----- MATERIAL SUPPLIED
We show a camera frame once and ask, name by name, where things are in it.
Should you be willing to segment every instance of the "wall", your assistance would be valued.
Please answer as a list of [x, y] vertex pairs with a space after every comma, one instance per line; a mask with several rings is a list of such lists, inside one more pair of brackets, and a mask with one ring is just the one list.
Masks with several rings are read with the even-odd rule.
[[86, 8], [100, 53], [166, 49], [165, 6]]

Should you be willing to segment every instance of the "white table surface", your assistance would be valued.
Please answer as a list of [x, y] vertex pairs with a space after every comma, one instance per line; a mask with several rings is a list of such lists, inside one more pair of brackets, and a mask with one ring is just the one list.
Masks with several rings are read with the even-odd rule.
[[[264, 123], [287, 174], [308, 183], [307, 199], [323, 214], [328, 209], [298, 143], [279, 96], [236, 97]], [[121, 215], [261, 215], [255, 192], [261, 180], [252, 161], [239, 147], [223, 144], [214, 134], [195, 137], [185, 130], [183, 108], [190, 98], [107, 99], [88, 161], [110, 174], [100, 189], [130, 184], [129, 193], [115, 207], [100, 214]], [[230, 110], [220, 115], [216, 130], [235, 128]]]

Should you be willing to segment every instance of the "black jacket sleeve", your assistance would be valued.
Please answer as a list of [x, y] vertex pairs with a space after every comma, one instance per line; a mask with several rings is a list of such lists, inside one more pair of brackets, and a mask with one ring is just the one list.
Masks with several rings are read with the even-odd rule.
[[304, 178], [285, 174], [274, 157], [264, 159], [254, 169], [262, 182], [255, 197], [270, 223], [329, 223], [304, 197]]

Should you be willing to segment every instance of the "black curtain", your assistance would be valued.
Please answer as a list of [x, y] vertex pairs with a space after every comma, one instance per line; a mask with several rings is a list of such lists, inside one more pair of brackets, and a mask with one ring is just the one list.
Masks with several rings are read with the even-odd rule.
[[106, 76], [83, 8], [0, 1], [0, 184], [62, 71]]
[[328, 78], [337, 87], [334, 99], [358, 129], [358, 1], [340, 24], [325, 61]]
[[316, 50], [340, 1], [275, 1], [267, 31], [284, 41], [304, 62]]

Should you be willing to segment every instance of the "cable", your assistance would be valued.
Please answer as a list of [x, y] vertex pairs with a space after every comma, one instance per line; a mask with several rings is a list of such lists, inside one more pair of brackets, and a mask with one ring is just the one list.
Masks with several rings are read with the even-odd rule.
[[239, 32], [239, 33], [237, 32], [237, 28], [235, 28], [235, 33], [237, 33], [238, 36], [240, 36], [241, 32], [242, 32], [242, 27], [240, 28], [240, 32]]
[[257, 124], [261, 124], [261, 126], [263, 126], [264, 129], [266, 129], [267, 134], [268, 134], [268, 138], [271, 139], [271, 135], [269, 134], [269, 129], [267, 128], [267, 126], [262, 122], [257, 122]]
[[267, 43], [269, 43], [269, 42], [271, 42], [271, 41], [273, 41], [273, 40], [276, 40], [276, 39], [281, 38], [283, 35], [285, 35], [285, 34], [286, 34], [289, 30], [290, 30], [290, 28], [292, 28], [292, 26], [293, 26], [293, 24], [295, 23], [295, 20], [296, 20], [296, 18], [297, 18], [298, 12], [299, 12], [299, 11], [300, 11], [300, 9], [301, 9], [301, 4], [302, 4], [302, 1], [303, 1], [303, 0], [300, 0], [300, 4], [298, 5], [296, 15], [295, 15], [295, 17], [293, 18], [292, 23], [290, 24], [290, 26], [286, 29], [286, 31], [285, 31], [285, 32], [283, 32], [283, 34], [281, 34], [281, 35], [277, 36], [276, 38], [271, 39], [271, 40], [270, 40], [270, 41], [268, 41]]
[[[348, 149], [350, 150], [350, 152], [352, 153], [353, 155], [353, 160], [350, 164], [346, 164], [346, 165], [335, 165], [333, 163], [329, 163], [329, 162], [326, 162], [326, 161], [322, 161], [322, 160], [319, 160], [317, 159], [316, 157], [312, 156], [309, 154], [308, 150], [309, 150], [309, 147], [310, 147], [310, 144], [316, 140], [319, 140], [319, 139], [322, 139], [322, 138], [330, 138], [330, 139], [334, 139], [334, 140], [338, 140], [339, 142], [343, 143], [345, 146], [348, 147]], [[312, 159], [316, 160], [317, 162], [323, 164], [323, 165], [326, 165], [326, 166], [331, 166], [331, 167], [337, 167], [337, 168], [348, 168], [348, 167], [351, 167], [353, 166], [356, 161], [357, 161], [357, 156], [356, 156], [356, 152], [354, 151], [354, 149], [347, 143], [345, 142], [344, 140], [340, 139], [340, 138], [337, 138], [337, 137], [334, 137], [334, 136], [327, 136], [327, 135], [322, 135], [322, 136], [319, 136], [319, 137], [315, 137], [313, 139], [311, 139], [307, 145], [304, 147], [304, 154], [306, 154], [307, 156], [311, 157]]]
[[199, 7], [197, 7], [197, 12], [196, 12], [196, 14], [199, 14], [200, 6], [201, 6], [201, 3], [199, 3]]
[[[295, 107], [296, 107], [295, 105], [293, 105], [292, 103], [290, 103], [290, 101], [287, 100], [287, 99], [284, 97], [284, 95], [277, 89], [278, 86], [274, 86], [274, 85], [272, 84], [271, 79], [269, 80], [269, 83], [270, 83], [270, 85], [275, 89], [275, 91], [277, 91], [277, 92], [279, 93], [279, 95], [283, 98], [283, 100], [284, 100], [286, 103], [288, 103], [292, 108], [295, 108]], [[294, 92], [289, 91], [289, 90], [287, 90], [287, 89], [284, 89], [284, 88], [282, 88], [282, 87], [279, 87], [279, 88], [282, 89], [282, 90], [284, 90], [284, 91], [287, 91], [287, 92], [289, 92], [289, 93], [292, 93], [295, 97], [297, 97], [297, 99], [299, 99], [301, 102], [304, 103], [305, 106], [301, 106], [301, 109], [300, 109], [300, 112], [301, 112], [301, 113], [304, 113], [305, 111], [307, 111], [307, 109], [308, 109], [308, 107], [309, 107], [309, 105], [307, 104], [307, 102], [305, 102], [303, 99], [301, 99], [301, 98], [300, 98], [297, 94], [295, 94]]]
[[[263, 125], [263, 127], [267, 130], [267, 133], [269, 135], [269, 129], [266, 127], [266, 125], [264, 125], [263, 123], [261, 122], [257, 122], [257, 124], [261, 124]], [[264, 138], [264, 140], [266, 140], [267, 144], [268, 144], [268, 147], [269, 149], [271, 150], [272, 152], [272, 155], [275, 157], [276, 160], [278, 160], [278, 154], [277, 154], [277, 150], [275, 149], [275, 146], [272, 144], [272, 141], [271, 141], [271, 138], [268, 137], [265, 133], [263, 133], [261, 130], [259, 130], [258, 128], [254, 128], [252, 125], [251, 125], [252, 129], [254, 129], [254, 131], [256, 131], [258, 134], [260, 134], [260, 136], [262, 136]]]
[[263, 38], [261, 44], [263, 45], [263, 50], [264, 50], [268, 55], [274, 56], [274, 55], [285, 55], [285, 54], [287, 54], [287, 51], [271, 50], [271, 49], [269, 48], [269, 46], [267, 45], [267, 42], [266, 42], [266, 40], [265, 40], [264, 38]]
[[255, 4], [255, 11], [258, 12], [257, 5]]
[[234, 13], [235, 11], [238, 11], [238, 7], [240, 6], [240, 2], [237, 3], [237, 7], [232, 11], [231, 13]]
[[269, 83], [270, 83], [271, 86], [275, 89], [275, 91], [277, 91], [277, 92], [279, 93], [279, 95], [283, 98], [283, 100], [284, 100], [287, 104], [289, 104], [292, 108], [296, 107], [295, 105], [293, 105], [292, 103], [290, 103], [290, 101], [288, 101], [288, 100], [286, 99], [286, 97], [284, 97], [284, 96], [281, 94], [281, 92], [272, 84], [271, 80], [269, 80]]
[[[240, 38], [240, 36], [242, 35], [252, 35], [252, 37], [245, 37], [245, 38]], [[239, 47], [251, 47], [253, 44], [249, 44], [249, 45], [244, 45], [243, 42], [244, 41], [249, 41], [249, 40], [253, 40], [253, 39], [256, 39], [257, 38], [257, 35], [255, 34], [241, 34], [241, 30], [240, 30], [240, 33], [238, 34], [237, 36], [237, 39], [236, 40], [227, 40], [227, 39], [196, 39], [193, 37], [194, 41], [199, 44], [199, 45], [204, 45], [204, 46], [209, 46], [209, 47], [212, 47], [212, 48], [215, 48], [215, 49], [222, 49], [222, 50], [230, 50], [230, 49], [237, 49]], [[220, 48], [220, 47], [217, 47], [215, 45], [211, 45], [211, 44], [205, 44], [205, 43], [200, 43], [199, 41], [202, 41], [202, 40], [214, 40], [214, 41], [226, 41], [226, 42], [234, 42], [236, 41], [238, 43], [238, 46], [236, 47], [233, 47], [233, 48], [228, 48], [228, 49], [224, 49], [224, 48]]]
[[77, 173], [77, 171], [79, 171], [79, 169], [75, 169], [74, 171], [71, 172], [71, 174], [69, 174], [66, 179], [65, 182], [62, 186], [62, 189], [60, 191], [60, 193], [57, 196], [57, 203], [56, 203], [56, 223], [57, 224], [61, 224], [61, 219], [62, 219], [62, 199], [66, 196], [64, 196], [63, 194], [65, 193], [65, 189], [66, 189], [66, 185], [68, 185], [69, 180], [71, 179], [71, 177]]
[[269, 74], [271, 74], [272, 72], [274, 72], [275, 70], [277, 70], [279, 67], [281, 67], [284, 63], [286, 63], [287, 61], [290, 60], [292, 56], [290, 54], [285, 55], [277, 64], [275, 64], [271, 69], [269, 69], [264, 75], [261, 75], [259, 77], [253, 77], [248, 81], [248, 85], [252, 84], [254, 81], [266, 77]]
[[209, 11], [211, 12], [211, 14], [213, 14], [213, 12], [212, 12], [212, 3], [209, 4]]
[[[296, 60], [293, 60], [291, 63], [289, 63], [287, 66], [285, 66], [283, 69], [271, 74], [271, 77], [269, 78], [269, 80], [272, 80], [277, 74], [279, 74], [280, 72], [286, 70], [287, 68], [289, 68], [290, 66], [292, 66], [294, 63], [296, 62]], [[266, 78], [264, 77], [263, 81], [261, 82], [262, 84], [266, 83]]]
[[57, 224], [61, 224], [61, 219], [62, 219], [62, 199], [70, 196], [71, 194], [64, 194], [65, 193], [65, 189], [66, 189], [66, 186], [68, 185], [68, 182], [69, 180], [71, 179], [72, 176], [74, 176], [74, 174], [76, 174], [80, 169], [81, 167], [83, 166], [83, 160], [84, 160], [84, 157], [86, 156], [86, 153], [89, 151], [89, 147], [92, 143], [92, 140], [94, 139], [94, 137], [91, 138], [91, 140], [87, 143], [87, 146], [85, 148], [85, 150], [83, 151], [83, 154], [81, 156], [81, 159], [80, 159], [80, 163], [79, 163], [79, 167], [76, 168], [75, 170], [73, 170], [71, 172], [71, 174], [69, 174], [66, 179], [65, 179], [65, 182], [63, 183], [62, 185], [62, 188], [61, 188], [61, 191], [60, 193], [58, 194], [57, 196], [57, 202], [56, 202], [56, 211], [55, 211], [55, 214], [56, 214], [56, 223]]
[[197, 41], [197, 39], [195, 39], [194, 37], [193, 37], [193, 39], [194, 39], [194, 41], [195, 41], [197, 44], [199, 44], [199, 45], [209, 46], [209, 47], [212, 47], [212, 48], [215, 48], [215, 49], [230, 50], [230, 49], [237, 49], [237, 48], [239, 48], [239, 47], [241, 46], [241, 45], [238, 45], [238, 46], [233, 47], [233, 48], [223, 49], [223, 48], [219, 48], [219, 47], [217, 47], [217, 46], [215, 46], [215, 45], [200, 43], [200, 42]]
----------
ACTIVITY => I'd like the number of lines above that contain the word "willing", and nothing besides that number.

REPLY TO THE EXERCISE => 5